## Task to carry out
Show each line of the data below in which "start" occurs.

BEGIN Dataset content

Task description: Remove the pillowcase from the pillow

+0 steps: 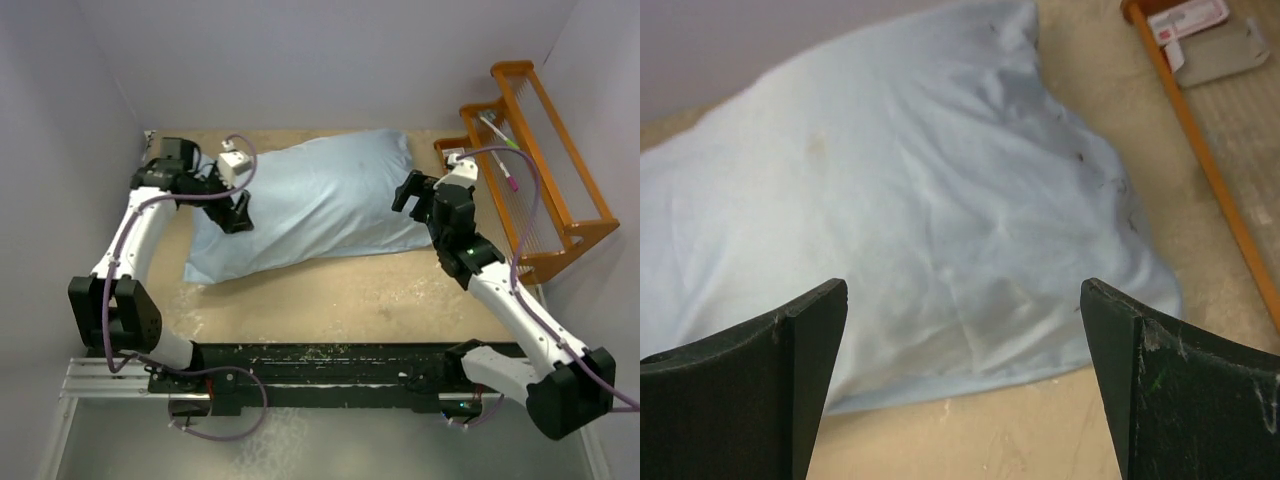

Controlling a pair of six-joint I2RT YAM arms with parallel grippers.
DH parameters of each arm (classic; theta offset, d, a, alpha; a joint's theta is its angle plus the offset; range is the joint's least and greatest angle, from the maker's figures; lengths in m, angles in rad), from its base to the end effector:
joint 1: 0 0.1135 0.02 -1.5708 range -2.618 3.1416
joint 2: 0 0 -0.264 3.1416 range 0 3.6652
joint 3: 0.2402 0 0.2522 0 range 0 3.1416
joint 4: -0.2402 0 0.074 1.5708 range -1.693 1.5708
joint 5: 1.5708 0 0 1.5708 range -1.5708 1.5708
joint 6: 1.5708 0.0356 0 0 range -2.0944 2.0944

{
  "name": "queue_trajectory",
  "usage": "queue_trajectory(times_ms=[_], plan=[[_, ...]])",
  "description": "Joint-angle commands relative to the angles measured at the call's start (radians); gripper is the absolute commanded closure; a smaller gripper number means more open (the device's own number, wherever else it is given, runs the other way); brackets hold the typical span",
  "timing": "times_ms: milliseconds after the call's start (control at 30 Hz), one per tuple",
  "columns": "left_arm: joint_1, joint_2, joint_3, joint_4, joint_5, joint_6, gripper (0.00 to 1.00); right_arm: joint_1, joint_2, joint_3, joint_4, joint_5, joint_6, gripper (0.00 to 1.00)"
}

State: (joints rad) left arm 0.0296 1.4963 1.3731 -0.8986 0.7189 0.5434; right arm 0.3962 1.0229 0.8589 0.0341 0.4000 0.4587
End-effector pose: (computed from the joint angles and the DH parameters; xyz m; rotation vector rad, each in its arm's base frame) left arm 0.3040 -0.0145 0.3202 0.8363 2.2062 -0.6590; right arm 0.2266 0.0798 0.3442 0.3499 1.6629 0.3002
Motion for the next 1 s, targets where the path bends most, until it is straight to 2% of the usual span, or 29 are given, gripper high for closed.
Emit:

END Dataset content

## Answer to the problem
  "description": "Joint-angle commands relative to the angles measured at the call's start (radians); gripper is the absolute commanded closure; a smaller gripper number means more open (the device's own number, wherever else it is given, runs the other way); brackets hold the typical span",
  "timing": "times_ms: milliseconds after the call's start (control at 30 Hz), one per tuple",

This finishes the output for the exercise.